[1] Der Mensch, vom Weibe geboren, lebt kurze Zeit und ist voll Unruhe, [2]
gehet auf wie eine Blume und fällt ab, fleucht wie ein Schatten und bleibet
nicht. [3] Und du tust deine Augen über solchem auf, daß du mich vor dir in
das Gericht ziehest. [4] Wer will einen Reinen finden bei denen, da keiner
rein ist? [5] Er hat seine bestimmte Zeit, die Zahl seiner Monden stehet
bei dir; du hast ein Ziel gesetzt, das wird er nicht übergehen. [6] Tue
dich von ihm, daß er Ruhe habe, bis daß seine Zeit komme, deren er wie ein
Taglöhner wartet. [7] Ein Baum hat Hoffnung, wenn er schon abgehauen ist,
daß er sich wieder verändere, und seine Schößlinge hören nicht auf. [8] Ob
seine Wurzel in der Erde veraltet und sein Stamm in dem Staube erstirbt,
[9] grünet er doch wieder vom Geruch des Wassers und wächst daher, als wäre
er gepflanzet. [10] Wo ist aber ein Mensch, wenn er tot und umkommen und
dahin ist? [11] Wie ein Wasser ausläuft aus dem See und wie ein Strom
versieget und vertrocknet, [12] so ist ein Mensch, wenn er sich legt, und
wird nicht aufstehen und wird nicht aufwachen, solange der Himmel bleibt,
noch von seinem Schlaf erweckt werden. [13] Ach, daß du mich in der Hölle
verdecktest und verbärgest, bis dein Zorn sich lege, und setztest mir ein
Ziel, daß du an mich denkest! [14] Meinest du, ein toter Mensch werde
wieder leben?
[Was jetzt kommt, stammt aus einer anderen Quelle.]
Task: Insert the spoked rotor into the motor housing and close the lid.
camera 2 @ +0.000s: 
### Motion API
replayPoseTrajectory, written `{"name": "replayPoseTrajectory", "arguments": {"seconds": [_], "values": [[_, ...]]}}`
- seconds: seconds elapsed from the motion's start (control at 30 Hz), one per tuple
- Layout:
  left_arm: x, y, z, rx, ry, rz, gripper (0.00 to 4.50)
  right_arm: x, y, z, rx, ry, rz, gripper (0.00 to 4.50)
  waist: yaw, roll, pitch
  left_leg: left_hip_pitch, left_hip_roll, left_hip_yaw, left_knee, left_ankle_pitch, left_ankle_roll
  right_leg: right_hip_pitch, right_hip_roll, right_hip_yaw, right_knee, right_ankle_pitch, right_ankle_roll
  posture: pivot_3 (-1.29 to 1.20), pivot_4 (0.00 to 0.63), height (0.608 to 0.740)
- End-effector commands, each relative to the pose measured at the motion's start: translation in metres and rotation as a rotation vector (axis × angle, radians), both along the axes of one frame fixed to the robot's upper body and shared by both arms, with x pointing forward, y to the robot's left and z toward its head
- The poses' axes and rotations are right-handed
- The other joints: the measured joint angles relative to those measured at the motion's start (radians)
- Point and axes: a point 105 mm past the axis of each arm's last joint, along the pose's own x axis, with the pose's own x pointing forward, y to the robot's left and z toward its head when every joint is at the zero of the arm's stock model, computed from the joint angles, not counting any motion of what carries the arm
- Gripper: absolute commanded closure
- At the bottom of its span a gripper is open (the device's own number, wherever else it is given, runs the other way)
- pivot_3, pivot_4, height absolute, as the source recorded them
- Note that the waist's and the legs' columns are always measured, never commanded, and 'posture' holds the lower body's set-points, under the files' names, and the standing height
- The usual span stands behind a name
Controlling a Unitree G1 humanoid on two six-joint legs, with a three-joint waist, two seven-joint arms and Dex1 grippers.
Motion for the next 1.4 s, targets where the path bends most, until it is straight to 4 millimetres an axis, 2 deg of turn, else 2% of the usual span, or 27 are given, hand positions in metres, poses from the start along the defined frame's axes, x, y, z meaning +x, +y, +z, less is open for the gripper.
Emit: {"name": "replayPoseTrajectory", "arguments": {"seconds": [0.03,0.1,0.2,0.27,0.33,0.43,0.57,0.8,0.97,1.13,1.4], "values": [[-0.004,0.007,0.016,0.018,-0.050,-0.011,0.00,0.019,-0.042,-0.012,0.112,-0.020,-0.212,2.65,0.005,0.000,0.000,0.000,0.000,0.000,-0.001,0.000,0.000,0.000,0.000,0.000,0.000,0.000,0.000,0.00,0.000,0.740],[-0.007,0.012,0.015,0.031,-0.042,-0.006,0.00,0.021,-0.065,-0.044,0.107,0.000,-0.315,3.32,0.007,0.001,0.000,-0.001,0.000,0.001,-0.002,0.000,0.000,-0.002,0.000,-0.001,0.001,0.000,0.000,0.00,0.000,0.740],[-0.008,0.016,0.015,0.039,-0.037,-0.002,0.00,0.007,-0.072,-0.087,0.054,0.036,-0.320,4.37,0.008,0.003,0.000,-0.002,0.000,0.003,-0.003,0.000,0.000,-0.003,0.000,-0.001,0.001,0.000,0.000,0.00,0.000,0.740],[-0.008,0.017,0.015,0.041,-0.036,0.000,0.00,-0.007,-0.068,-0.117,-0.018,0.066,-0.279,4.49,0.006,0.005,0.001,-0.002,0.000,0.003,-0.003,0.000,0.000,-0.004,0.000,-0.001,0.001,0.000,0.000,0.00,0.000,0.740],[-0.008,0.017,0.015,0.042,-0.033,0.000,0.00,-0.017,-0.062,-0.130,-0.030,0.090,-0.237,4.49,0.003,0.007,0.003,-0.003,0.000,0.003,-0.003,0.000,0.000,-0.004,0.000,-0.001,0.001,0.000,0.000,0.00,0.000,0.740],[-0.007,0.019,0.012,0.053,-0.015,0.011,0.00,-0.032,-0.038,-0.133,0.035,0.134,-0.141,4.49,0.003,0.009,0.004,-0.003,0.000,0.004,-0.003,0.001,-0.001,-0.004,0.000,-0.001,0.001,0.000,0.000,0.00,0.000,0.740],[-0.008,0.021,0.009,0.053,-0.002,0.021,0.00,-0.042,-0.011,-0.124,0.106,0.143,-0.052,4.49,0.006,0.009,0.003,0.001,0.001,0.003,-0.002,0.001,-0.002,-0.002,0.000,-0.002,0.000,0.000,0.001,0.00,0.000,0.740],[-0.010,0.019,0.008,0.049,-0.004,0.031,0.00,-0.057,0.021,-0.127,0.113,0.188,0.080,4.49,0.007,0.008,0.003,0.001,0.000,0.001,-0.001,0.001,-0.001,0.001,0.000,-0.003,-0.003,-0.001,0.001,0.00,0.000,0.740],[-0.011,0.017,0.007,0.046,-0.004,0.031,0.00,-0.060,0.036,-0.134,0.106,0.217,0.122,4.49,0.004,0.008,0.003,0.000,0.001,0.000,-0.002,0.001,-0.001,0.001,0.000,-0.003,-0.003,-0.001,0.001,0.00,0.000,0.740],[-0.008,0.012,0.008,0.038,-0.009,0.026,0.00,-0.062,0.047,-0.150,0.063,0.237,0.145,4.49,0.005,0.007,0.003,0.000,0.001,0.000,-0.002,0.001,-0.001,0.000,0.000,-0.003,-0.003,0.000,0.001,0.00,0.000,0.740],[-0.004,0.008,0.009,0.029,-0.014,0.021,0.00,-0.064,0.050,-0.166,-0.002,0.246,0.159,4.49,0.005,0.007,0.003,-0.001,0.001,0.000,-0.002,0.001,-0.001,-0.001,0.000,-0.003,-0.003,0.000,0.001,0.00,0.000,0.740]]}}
Ich harre täglich; dieweil ich streite, bis daß meine
Veränderung komme, [15] daß du wollest mir rufen, und ich dir antworten,
und wollest das Werk deiner Hände nicht ausschlagen. [16] Denn du hast
schon meine Gänge gezählet; aber du wollest ja nicht achthaben auf meine
Sünde. [17] Du hast meine Übertretung in einem Bündlein versiegelt und
meine Missetat zusammengefasset. [18] Zerfällt doch ein Berg und vergehet,
und ein Fels wird von seinem Ort versetzt. [19] Wasser wäschet Steine weg,
und die Tropfen flößen die Erde weg; aber des Menschen Hoffnung ist
verloren. [20] Denn du stößest ihn gar um, daß er dahinfähret, veränderst
sein Wesen und lässest ihn fahren. [21] Sind seine Kinder in Ehren, das
weiß er nicht; oder ob sie geringe sind, des wird er nicht gewahr. [22]
Weil er das Fleisch an sich trägt, muß er Schmerzen haben, und weil seine
Seele noch bei ihm ist, muß er Leid tragen.